The average range of VHF radio is 20 miles.

The other day, while working my part-time launch-driver’s job, I got a call from a young child requesting a ride to shore from his family’s boat. The kid did a pretty good job on the radio, and I applaud parents teaching and supervising kids to use the radio correctly. After all, monitoring and talking on the Very High Frequency (VHF) radio channels is something every boater should know how to do.

Unlike my young caller, many adult pleasure boaters don’t know the protocols for using the radio. I say this as a professional mariner with more than a few sea miles under my belt. I also possess a Federal Communications Commission (FCC) Marine Radio Operators Permit and because monitoring and talking on the radio is part of my work routine, I can tell you there is a difference between using your cell phone and the very public high frequency radio—or at least there should be!

VHF Radio

Part 80 of the FCC Rules, plus those International Radio Regulations to which the US is a party, are the rules that govern radio use.

Because these same radio frequencies are used by commercial ships, and planes with licensed operators and call signs and monitored by USCG life saving authorities, the FCC has limitations on what and how things should be said.  Anyone can talk on the radio within these confines and pleasure boaters are not required to have an FCC permit to do so, but because this has to do primarily with safety there are certain fundamentals, i.e. protocols, that everyone must follow.

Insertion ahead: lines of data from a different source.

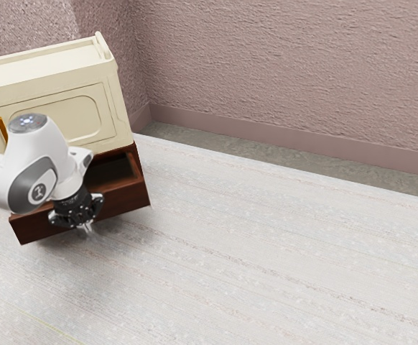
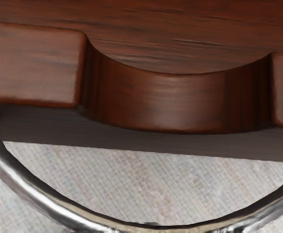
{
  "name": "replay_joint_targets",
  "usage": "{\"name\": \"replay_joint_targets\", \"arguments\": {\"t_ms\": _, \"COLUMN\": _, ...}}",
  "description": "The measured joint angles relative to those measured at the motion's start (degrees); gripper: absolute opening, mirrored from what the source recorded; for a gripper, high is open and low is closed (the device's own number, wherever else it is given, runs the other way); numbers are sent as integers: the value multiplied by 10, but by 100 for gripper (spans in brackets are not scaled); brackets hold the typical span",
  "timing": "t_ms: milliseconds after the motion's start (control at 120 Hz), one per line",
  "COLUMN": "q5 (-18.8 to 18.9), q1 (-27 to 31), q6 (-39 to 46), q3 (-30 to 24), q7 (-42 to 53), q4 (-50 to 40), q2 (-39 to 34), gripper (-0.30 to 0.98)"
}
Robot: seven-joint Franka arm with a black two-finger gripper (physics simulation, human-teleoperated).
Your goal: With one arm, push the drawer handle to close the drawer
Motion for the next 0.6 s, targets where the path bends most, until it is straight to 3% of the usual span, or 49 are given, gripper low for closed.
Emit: {"name": "replay_joint_targets", "arguments": {"t_ms": 600, "q5": 37, "q1": 17, "q6": 5, "q3": 37, "q7": 30, "q4": 73, "q2": 54, "gripper": -10}}
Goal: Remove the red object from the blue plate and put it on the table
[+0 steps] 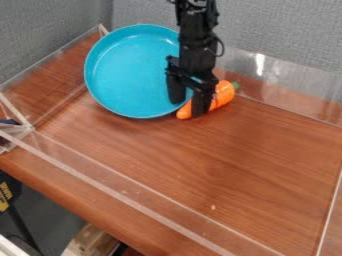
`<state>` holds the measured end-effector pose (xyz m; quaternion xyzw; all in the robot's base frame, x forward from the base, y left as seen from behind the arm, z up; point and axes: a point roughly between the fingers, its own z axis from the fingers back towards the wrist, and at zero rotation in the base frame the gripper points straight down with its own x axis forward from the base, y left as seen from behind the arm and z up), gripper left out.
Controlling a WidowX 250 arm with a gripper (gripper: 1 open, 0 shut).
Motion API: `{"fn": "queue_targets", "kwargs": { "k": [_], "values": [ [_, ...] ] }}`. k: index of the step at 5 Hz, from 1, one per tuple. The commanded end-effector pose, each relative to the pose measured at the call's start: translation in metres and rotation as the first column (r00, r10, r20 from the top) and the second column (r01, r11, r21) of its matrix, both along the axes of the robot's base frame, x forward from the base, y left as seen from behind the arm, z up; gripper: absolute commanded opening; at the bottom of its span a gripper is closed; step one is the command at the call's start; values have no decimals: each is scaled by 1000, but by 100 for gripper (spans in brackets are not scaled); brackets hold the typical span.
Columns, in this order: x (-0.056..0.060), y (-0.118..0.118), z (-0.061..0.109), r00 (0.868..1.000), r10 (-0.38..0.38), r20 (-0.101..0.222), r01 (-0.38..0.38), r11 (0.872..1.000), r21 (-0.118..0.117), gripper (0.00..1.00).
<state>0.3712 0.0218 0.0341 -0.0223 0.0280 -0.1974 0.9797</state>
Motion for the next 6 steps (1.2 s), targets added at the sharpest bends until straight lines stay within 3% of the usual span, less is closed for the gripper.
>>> {"fn": "queue_targets", "kwargs": {
  "k": [1, 2, 4, 6],
  "values": [
    [11, -8, 14, 998, -38, 43, 38, 999, -2, 0],
    [17, -10, 16, 997, -54, 47, 55, 998, -10, 0],
    [14, -17, 17, 998, 13, 57, -12, 1000, -22, 0],
    [7, -13, 16, 998, 30, 62, -28, 999, -32, 0]
  ]
}}
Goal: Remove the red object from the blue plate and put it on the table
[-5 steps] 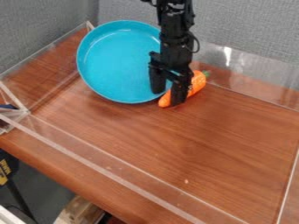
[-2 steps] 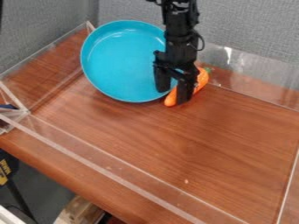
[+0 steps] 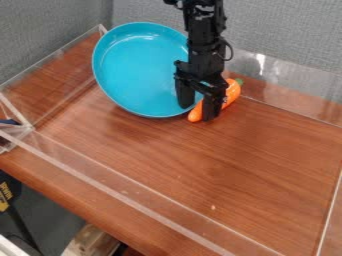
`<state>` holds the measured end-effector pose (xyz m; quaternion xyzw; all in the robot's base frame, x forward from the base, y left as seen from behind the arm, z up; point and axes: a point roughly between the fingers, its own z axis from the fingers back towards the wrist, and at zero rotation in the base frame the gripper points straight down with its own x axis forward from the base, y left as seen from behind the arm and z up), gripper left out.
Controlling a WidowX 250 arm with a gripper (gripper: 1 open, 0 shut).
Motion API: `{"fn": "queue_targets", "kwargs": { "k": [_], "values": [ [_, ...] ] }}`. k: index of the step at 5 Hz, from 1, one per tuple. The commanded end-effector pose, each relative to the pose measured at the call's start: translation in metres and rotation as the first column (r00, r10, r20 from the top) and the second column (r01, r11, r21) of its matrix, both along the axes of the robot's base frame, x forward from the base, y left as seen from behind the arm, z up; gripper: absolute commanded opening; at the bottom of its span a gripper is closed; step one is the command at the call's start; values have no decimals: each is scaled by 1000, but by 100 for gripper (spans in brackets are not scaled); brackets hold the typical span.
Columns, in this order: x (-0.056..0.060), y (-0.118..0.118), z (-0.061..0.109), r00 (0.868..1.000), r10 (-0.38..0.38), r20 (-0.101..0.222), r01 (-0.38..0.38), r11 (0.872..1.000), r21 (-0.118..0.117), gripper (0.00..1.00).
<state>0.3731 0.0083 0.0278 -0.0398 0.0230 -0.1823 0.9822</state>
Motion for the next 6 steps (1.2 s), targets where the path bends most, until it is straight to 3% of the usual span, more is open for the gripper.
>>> {"fn": "queue_targets", "kwargs": {
  "k": [1, 3, 4, 6],
  "values": [
    [2, 3, 23, 998, 5, 64, -5, 1000, -1, 0],
    [3, 17, 24, 997, 4, 71, -3, 1000, -15, 0],
    [-4, 13, 34, 997, -27, 76, 28, 999, -24, 0],
    [-4, -3, 52, 994, 23, 106, -21, 1000, -21, 0]
  ]
}}
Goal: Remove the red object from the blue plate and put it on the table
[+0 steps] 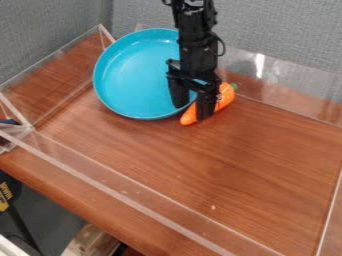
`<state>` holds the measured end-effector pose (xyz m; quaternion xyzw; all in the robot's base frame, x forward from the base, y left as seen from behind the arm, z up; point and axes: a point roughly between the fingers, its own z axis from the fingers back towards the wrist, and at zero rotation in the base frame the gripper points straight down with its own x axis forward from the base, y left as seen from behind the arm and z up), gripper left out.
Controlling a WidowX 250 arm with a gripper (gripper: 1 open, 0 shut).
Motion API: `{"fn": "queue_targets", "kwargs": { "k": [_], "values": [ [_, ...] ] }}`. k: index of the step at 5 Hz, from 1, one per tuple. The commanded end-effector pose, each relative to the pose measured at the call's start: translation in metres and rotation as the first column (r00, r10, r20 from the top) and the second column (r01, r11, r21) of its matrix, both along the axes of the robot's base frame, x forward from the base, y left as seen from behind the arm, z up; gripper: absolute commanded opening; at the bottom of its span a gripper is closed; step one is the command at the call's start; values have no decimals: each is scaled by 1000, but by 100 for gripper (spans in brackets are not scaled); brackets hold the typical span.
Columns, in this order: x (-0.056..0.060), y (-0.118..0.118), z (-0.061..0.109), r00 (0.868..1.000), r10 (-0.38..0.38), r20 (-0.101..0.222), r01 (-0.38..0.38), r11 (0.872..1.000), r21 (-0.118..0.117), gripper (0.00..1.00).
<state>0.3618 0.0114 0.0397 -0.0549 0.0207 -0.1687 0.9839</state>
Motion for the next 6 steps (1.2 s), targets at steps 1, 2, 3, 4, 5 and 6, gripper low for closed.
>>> {"fn": "queue_targets", "kwargs": {
  "k": [1, 2, 3, 4, 5, 6],
  "values": [
    [7, -5, 47, 992, -58, 116, 57, 998, 12, 0],
    [7, -5, 52, 986, -112, 121, 112, 994, 12, 0],
    [13, -5, 63, 977, -168, 130, 168, 986, 12, 0],
    [19, -6, 79, 965, -219, 146, 219, 976, 19, 0],
    [26, -7, 83, 951, -274, 143, 274, 961, 20, 0],
    [20, -8, 75, 955, -266, 128, 266, 964, 17, 0]
  ]
}}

Here are some radio basics that all boaters should know:

  • Radio transmission should be in English.
  • The captain of the ship has ultimate control of the ship’s radio.
  • Distress traffic (grave and imminent danger requesting immediate assistance) in radiotelephony is expressed by speaking the word “Mayday” 3x at the beginning of the message, followed by the call sign and or name of the vessel. Then the particulars that would facilitate rescue such as position, length, color, and type of vessel, number of persons onboard, and nature of distress are given.
  • After Distress (see above), the next message priority is Urgent, which involves the safety of ship or person onboard. This is conveyed by speaking the word “Pan” 3x.
  •  Safety is the next message priority, which conveys a navigational or weather warning by speaking the word “Security” 3x.
  • These three are the only messages that are general broadcast. All others should be directed to a specific vessel or station.
  • Channel 16 (156.8 Mhz) should be monitored at all times. It is reserved for hailing and emergencies. Most radios have dual monitor switches that allow you to hear channel 16 and another channel at the same time. Commercial ships will monitor 16 and use channel 13 for hailing. You MUST switch to another channel for basic communications.
  • When attempting to contact other vessels on ch 16, limit calling to 30 seconds. If no answer is received, wait 2 minutes before calling again.
  • When you call another vessel, say the name three times and then ALWAYS identify your vessel. e.g., “BYC launch, BYC launch, BYC Launch, this is motor vessel Albacore channel 68, over.”
  • The word “over” lets the other party know we are done talking and it is their turn to talk. “Clear” ends a transmission without further response. “Wilco”says that the message is received and will be complied with.  “Roger” tells the other operator that all of a transmission has been received.
  • If you hear other people talking on your frequency, let them finish! Don’t talk over or “step on” other radio traffic, and always listen before transmitting.
  • Cursing and swearing is not allowed.
  • Make it short and sweet. Get to the point. Remember the safety nature of the medium. If you want to talk about how the fish are biting or how great the weather is, make sure you are on a “non-working frequency” (those routinely monitored by harbor masters or marinas for instance). Or better yet have these private conversations on your cell phone. Needless or superfluous radio communications are not authorized in maritime service. The primary purpose of bridge to bridge communications is for navigational communication.
  • Most cruising guides will provide the frequencies routinely monitored by harbor masters, marinas and yacht clubs.
  • Radio checks are a way of knowing your radio is sending and receiving properly. Again identify yourself, “radio test, radio test, radio test, M/V Albacore ch 68.” The proper response being, “M/V Albacore, loud and clear, (your location) Nantucket Harbor.” Better yet, use the new automated radio check system on ch. 28.
  • Sign off properly when your call is complete: “This is M/V Albacore going back to 16/13, off and clear.”
vhf handheld

Be careful with VHF handhelds not to lean on the transmit button and create an "open mike" situation.

For more information about VHF radio protocols, read the study questions and answers to the marine radio operators permit test, or simply understand the larger
FCC role in marine safety. VHF radios play an important part in safety at sea and should be used with respect and understanding of FCC and international treaty regulations.

This is Peter d’Anjou going back to channel 16, off and clear.